INSTRUCTIONS TO FOLLOW:
Below is a listing; transcribe it exactly but without any images.

DATA SECTION:
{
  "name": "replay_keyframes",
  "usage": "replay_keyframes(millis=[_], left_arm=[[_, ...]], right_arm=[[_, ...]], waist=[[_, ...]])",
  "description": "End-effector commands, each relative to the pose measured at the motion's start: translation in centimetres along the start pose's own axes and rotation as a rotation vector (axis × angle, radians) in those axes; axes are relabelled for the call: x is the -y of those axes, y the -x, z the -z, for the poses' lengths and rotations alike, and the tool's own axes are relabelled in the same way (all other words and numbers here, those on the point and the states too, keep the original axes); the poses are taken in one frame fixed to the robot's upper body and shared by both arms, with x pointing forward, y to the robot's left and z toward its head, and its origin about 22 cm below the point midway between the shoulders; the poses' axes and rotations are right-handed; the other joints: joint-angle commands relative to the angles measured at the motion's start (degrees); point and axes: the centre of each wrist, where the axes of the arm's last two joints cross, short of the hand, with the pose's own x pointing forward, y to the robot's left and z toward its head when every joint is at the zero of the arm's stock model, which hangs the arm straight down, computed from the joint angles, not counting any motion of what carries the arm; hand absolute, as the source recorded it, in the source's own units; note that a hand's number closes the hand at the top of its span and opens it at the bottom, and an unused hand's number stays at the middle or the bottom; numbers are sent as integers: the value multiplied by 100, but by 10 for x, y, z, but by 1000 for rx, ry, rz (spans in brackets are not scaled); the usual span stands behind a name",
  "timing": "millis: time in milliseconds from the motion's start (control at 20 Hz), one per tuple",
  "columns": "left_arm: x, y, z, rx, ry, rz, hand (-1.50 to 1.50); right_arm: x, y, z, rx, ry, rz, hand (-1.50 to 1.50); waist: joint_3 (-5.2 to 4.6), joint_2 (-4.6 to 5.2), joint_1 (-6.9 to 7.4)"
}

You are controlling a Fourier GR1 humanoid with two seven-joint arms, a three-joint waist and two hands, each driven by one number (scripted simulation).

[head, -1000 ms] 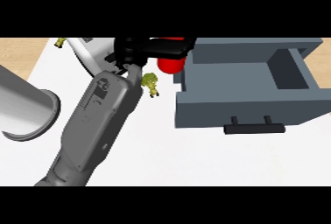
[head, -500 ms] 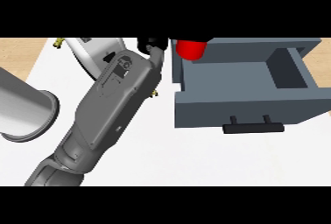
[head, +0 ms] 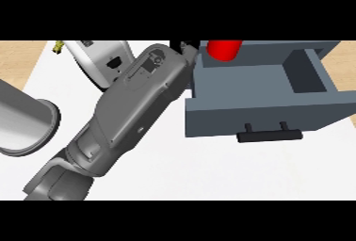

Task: Pick up the can, place it into the drawer and close the drawer

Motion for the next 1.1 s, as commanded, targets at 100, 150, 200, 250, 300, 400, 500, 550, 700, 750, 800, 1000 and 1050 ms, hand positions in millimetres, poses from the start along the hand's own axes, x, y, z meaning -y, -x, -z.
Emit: replay_keyframes(millis=[100, 150, 200, 250, 300, 400, 500, 550, 700, 750, 800, 1000, 1050], left_arm=[[7, 2, 4, -19, 24, 16, 150], [7, 2, 11, -13, -2, 34, 150], [16, 5, 0, -40, 6, 39, 150], [9, 12, 5, -23, -11, 50, 150], [11, 10, 7, -30, -24, 45, 150], [14, 12, 5, -34, -13, 51, 150], [16, 10, 6, -45, -35, 55, 150], [8, 28, 4, -54, -27, 74, 150], [18, 20, 3, -59, -56, 99, 150], [19, 19, 5, -52, -62, 115, 150], [9, 29, 8, -69, -50, 101, 150], [14, 47, -7, -73, -83, 157, -150], [10, 32, 8, -67, -94, 154, -150]], right_arm=[[13, 1, -9, 7, 5, -6, -150], [2, -11, -4, 12, -14, 3, -150], [2, -3, 5, -7, -10, -18, -150], [2, 2, -6, 3, -9, 12, -150], [5, -3, 4, 18, -24, 32, -150], [12, -3, 2, 29, -29, 3, -150], [14, -8, 1, 11, -6, 11, -150], [-1, -9, 7, 17, -21, -6, -150], [-3, -12, 14, 13, -40, 1, -150], [-4, -8, 9, -4, -41, -5, -150], [-3, -10, 2, 9, -26, -2, -150], [-20, -14, 9, 24, -30, 9, -150], [-7, -1, 9, 25, -21, 21, -150]], waist=[[0, -17, 28], [0, 25, -103], [1, 3, -28], [3, 12, -84], [4, 32, -143], [4, 22, -119], [4, 27, -158], [3, 57, -180], [6, 57, -240], [7, 54, -225], [4, 39, -153], [4, 40, -197], [10, 74, -226]])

OUTPUT BELOW:
{
  "name": "replay_keyframes",
  "usage": "replay_keyframes(millis=[_], left_arm=[[_, ...]], right_arm=[[_, ...]], waist=[[_, ...]])",
  "description": "End-effector commands, each relative to the pose measured at the motion's start: translation in centimetres along the start pose's own axes and rotation as a rotation vector (axis × angle, radians) in those axes; axes are relabelled for the call: x is the -y of those axes, y the -x, z the -z, for the poses' lengths and rotations alike, and the tool's own axes are relabelled in the same way (all other words and numbers here, those on the point and the states too, keep the original axes); the poses are taken in one frame fixed to the robot's upper body and shared by both arms, with x pointing forward, y to the robot's left and z toward its head, and its origin about 22 cm below the point midway between the shoulders; the poses' axes and rotations are right-handed; the other joints: joint-angle commands relative to the angles measured at the motion's start (degrees); point and axes: the centre of each wrist, where the axes of the arm's last two joints cross, short of the hand, with the pose's own x pointing forward, y to the robot's left and z toward its head when every joint is at the zero of the arm's stock model, which hangs the arm straight down, computed from the joint angles, not counting any motion of what carries the arm; hand absolute, as the source recorded it, in the source's own units; note that a hand's number closes the hand at the top of its span and opens it at the bottom, and an unused hand's number stays at the middle or the bottom; numbers are sent as integers: the value multiplied by 100, but by 10 for x, y, z, but by 1000 for rx, ry, rz (spans in brackets are not scaled); the usual span stands behind a name",
  "timing": "millis: time in milliseconds from the motion's start (control at 20 Hz), one per tuple",
  "columns": "left_arm: x, y, z, rx, ry, rz, hand (-1.50 to 1.50); right_arm: x, y, z, rx, ry, rz, hand (-1.50 to 1.50); waist: joint_3 (-5.2 to 4.6), joint_2 (-4.6 to 5.2), joint_1 (-6.9 to 7.4)"
}

You are controlling a Fourier GR1 humanoid with two seven-joint arms, a three-joint waist and two hands, each driven by one number (scripted simulation).

[head, -1000 ms] 
[head, -500 ms] 
[head, +0 ms] 

Task: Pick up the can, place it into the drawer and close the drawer

Motion for the next 1.1 s, as commanded, targets at 100, 150, 200, 250, 300, 400, 500, 550, 700, 750, 800, 1000 and 1050 ms, hand positions in millimetres, poses from the start along the hand's own axes, x, y, z meaning -y, -x, -z.
Emit: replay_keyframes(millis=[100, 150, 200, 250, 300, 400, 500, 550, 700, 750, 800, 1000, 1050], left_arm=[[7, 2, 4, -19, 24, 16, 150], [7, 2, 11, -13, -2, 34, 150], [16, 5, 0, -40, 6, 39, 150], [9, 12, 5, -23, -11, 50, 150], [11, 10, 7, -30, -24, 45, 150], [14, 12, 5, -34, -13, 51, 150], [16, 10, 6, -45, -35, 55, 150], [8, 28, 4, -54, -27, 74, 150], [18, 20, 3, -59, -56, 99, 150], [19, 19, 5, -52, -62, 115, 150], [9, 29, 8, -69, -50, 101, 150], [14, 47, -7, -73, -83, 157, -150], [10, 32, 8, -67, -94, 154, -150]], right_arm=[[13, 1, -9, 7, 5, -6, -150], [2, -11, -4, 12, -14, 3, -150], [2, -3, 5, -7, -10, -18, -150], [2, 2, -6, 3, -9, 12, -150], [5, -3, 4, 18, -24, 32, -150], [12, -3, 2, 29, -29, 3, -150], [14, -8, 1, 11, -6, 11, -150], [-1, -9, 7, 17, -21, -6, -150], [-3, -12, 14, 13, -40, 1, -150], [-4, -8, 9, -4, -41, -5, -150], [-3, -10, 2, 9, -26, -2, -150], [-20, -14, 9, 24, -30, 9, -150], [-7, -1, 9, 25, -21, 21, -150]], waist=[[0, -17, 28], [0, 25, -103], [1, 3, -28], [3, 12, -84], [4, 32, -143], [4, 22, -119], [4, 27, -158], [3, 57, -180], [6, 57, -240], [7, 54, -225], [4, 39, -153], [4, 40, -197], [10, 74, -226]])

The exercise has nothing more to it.